Clearly, -0.009034•0.000000 should not produce NaN. Therefore, either the code and data presented in the problem is not an accurate representation of the actual computation, or the computing implementation is defective.

If we assume the hardware and basic computing implementation is not defective, then some possibilities to investigate include:

• The logging of t and *Xp failed to log the correct values of t and *Xp immediately before the multiplication or the correct value of t immediately after the multiplication.
• The display of the values of t or *Xp are incorrect. E.g., the formatting used to display *Xp showed “0.000000” even though *Xp had some other value, such as NaN.
• Xp points somewhere inappropriate, resulting in *Xp being unreliable (e.g., changed by external operations).
• The code displayed is inaccurate. E.g., it is from old source that has been changed, or it is new source but previously compiled code is being executed.

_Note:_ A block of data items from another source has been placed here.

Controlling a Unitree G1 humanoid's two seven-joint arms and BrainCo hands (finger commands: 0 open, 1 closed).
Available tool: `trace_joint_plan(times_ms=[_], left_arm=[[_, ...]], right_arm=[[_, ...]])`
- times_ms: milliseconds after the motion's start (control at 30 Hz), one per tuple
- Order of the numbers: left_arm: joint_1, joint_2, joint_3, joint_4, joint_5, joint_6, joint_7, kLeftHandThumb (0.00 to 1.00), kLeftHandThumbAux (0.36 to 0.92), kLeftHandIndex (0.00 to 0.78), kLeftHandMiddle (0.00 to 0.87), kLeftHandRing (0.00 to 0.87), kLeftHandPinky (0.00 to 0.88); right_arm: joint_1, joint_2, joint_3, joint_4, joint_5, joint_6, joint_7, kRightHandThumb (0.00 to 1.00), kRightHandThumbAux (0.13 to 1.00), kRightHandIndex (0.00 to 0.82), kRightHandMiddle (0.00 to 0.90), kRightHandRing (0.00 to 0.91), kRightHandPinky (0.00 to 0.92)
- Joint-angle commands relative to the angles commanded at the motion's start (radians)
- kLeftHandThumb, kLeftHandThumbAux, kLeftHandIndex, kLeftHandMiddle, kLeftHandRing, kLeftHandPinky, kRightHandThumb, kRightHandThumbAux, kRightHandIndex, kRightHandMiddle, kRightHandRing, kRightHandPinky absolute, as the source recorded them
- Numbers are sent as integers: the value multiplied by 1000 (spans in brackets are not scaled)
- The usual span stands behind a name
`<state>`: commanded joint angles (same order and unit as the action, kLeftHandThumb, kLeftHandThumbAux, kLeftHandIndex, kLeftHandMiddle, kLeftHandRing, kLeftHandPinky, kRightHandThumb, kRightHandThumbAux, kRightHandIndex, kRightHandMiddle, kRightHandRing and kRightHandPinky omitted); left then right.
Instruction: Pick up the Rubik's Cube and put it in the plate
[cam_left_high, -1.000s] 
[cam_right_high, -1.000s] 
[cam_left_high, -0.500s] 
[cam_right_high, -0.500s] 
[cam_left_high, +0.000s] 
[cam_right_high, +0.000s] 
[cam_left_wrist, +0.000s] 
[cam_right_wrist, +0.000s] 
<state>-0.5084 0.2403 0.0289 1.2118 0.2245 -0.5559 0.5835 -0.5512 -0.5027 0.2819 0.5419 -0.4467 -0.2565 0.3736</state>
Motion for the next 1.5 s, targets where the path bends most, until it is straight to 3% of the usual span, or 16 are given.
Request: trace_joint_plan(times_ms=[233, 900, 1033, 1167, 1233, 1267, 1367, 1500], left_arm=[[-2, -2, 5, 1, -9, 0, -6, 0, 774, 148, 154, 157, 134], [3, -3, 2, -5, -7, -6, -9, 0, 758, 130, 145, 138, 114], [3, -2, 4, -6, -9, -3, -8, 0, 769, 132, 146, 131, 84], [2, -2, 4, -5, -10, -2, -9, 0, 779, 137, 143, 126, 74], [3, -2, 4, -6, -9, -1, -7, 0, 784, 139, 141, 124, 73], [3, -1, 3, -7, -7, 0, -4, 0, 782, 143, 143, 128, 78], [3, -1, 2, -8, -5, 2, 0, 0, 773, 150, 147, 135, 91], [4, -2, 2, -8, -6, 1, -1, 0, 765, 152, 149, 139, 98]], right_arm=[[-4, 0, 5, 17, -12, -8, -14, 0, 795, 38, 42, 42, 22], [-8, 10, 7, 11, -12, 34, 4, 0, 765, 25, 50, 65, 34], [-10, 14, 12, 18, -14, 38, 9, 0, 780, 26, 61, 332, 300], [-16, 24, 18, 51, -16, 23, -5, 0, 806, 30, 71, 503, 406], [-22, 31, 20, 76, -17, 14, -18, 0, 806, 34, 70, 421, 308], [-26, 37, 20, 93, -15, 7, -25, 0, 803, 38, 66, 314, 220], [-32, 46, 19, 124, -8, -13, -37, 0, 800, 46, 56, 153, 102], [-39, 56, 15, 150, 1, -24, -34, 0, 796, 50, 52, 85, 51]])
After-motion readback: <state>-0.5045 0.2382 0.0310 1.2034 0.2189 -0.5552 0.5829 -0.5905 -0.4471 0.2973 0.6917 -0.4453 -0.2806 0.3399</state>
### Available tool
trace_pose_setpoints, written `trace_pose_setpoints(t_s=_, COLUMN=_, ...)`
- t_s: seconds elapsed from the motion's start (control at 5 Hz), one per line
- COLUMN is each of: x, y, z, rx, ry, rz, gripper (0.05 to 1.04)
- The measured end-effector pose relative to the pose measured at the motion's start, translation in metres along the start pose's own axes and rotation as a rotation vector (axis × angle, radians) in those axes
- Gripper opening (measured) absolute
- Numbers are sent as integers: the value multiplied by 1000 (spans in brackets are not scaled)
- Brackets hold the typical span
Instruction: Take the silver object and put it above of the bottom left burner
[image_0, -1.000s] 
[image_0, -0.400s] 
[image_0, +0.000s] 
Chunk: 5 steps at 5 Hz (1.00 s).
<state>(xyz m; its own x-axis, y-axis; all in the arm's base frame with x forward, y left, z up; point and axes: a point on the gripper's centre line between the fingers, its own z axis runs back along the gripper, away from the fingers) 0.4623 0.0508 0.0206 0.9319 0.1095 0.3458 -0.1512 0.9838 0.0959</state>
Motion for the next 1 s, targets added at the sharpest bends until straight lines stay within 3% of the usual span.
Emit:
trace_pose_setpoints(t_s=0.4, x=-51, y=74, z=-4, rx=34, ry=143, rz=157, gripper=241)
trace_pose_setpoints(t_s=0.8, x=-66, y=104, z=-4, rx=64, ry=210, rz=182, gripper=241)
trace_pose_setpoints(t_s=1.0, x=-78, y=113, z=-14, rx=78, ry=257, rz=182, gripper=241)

Note: When debugging with floating-point objects, you should not print with formats such as “%f”, especially not with default values for numbers of digits. You should print with “%a”, which prints the exact value of a floating-point value, using a hexadecimal representation. You may also use “%.99g” in many situations, provided your C implementation provides a good conversion of the floating-point value to decimal.

Answer 3

You'll have to print the sub-results for each of your calculations - or use the isnan() function to check at regular places, and track down where it's coming from. It's either some "bad" math, or you are feeding in garbage in the first place (uninitialized variables may well be NaN's)

Answer 4

From Wiki, there are three kinds of operations that can return NaN as follows:

1. Operations with a NaN as at least one operand.
2. Indeterminate forms
      The divisions 0/0 and ±∞/±∞
      The multiplications 0×±∞ and ±∞×0
      The additions ∞ + (−∞), (−∞) + ∞ and equivalent subtractions
      The standard has alternative functions for powers:
      The standard pow function and the integer exponent pown function define 0pow(0), 1pow(∞),
      and ∞pow(0) as 1.
      The powr function defines all three indeterminate forms as invalid operations and 
      so returns NaN.
3. Real operations with complex results, for example:
      The square root of a negative number.
      The logarithm of a negative number
      The inverse sine or cosine of a number that is less than −1 or greater than +1.

Now this should help you solving the issue yourself.